- WHAT IS BEING ASKED
Below are entries; output exactly the lines from the one with "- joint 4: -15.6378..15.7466" to the one with "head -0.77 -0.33", both included, and nothing else.

- INFORMATION SHOWN

..........

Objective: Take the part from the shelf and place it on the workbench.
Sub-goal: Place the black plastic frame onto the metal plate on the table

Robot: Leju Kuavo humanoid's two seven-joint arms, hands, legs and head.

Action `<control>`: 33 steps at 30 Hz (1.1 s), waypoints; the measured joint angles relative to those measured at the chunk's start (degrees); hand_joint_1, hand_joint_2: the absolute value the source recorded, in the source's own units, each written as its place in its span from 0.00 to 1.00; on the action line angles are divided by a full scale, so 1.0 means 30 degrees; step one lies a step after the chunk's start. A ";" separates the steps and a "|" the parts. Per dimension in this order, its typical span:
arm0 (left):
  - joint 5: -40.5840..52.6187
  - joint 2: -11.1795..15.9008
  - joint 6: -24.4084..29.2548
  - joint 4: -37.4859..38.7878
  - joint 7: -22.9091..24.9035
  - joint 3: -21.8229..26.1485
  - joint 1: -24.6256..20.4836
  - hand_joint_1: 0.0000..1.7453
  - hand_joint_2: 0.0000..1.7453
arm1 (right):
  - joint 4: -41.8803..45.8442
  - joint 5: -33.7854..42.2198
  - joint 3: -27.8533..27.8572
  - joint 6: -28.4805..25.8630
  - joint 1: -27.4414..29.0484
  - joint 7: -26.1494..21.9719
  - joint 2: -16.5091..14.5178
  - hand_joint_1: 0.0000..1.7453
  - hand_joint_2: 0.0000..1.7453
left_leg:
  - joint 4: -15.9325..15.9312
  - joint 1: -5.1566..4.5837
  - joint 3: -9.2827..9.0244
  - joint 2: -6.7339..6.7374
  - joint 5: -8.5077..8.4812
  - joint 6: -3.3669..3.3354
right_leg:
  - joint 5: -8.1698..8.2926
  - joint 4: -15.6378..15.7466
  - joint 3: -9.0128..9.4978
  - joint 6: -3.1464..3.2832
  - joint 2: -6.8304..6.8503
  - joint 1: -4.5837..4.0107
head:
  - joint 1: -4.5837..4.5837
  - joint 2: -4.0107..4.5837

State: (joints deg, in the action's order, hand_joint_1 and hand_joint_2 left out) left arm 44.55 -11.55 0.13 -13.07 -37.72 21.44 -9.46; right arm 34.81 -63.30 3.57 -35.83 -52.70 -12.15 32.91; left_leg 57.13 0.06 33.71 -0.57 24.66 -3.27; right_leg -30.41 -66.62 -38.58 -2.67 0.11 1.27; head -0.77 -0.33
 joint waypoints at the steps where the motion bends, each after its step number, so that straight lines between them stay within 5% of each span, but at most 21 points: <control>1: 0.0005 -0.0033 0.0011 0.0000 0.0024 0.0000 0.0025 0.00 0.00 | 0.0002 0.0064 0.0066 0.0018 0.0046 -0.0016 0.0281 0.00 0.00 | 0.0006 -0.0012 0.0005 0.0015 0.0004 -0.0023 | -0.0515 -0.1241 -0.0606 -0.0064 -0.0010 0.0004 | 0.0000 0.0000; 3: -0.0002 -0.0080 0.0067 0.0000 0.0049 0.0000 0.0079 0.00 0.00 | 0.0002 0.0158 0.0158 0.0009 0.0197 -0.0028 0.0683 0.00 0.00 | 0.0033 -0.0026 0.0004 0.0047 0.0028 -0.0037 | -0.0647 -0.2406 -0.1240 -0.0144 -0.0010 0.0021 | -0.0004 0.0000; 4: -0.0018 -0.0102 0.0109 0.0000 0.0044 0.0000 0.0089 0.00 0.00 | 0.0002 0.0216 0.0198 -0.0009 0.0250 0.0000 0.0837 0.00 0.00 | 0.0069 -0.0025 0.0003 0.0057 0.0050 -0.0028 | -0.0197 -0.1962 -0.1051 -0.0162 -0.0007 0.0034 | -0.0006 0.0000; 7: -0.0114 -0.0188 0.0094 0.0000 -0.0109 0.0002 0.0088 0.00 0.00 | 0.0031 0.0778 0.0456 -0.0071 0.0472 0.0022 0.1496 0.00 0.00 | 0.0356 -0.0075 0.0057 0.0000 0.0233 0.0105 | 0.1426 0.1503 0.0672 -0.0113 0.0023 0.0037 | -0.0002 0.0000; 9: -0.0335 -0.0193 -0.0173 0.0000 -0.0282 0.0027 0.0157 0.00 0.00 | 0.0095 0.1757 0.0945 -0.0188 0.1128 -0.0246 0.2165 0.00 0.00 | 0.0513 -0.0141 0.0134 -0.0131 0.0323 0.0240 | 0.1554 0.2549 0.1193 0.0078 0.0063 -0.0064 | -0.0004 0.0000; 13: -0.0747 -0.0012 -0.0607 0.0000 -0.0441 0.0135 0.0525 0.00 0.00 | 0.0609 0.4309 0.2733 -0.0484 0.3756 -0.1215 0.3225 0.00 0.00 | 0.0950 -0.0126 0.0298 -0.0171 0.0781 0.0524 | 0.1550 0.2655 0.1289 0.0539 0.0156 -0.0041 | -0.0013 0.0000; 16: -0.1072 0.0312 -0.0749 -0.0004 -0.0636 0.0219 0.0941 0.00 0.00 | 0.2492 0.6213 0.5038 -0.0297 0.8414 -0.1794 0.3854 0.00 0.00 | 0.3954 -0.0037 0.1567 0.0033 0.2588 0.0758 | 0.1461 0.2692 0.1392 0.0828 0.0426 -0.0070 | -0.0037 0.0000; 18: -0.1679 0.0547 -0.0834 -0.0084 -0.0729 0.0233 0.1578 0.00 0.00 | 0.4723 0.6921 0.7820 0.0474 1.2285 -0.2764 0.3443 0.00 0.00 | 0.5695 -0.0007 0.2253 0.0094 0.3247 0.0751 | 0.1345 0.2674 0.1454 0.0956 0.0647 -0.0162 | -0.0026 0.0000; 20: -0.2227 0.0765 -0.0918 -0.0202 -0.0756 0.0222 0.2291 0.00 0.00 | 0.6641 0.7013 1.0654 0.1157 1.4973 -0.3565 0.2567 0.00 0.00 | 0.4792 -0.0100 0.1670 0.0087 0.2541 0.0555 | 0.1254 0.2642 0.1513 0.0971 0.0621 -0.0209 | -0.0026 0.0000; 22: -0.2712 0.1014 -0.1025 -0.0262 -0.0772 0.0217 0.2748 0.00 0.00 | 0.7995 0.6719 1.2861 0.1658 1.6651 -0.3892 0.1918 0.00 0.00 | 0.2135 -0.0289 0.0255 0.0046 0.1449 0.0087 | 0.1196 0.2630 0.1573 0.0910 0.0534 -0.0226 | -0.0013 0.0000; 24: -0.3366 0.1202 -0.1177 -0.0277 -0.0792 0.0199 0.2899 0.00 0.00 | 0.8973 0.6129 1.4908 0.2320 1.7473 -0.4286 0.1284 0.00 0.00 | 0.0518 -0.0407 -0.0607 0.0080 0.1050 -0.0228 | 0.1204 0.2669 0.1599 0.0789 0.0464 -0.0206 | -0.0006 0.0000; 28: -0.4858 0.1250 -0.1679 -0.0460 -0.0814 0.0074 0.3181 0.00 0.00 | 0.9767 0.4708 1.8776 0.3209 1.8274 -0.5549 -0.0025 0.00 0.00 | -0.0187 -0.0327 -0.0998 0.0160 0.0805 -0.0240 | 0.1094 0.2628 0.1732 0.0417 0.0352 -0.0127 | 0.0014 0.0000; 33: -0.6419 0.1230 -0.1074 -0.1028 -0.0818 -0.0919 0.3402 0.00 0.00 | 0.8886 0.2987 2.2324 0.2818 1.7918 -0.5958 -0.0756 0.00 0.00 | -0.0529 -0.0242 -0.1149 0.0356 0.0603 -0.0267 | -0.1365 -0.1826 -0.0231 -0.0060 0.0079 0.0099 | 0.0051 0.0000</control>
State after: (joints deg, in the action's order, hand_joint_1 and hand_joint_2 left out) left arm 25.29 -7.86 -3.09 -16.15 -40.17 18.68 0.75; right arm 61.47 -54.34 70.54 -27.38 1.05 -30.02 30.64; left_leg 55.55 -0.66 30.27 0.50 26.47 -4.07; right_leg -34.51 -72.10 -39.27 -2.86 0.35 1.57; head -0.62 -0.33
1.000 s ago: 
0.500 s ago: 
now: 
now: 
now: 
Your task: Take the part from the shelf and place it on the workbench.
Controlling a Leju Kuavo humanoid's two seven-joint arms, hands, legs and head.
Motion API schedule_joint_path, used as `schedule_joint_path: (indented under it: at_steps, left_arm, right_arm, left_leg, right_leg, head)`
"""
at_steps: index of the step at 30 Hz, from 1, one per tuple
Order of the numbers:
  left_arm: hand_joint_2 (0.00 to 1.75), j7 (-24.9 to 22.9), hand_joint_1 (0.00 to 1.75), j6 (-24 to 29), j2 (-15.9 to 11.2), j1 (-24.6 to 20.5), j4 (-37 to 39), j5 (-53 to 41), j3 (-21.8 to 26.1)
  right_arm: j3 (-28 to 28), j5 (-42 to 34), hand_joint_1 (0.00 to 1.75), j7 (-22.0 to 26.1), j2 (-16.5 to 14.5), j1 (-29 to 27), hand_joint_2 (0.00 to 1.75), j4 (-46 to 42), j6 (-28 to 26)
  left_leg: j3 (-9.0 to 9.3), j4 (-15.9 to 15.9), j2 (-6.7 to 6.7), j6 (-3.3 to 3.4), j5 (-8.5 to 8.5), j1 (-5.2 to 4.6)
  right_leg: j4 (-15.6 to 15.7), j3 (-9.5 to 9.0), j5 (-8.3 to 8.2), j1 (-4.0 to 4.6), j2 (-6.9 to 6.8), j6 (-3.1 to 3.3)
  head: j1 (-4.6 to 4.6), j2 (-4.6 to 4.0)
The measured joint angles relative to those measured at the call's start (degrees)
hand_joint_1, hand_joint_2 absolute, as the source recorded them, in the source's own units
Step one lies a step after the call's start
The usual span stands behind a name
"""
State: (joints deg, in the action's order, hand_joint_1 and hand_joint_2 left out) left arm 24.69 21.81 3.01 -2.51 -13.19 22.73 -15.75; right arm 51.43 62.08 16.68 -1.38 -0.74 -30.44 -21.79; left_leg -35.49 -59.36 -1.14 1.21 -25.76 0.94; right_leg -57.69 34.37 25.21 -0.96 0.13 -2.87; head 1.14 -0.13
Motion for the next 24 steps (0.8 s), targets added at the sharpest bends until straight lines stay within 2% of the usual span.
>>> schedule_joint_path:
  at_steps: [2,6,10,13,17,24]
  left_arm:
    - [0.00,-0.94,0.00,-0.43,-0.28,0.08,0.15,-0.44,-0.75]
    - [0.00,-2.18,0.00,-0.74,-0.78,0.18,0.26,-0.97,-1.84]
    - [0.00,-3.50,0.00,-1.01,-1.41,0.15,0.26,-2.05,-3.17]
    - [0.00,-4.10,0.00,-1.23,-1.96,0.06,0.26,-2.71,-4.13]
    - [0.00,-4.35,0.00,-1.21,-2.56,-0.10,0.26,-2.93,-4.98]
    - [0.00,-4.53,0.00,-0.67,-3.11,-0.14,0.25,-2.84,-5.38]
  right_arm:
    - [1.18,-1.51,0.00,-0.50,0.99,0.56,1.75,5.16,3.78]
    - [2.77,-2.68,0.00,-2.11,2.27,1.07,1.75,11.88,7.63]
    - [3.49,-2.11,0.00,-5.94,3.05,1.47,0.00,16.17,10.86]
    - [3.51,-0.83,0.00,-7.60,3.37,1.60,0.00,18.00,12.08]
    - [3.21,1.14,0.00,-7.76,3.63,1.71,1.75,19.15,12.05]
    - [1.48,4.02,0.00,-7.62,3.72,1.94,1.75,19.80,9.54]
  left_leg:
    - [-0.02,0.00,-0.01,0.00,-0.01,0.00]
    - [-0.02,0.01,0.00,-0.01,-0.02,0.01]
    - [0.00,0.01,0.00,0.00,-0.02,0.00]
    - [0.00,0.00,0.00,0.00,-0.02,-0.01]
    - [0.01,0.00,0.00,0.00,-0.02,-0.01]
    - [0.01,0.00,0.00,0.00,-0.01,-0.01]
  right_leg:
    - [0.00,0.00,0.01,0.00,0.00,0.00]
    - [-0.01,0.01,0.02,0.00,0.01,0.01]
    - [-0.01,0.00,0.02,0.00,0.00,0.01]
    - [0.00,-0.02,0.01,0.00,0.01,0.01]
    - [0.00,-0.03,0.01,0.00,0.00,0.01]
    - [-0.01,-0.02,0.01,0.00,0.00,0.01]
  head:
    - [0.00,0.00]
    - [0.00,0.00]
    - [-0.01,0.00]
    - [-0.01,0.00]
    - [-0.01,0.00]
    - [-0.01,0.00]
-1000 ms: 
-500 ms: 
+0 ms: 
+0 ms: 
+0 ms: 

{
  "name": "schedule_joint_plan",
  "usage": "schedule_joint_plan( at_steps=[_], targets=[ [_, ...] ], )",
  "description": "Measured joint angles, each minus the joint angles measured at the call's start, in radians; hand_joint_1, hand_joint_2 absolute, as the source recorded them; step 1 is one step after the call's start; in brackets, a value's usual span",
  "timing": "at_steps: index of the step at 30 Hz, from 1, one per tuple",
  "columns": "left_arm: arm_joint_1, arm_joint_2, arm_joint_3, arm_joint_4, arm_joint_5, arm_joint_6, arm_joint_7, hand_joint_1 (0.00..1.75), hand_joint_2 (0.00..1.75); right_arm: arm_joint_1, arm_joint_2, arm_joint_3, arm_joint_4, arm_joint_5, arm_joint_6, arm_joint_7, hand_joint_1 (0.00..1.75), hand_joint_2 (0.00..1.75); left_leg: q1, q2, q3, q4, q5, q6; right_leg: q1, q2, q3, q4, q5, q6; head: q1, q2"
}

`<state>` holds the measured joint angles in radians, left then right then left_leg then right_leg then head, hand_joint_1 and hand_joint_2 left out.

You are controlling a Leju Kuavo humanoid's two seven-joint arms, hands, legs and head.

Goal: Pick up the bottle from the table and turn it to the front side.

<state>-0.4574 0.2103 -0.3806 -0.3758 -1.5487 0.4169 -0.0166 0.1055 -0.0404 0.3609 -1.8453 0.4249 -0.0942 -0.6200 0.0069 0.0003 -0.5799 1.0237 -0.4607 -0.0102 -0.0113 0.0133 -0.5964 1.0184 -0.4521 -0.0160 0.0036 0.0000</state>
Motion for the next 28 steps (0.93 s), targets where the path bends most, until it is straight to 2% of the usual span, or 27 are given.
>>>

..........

- TASK OUTPUT
  - joint 4: -15.6378..15.7466
  - joint 3: -9.0128..9.4978
  - joint 6: -3.1464..3.2832
  - joint 2: -6.8304..6.8503
  - joint 1: -4.5837..4.0107
head:
  - joint 1: -4.5837..4.5837
  - joint 2: -4.0107..4.5837

State: (joints deg, in the action's order, hand_joint_1 and hand_joint_2 left out) left arm 44.55 -11.55 0.13 -13.07 -37.72 21.44 -9.46; right arm 34.81 -63.30 3.57 -35.83 -52.70 -12.15 32.91; left_leg 57.13 0.06 33.71 -0.57 24.66 -3.27; right_leg -30.41 -66.62 -38.58 -2.67 0.11 1.27; head -0.77 -0.33

Nothing further is needed to complete the exercise.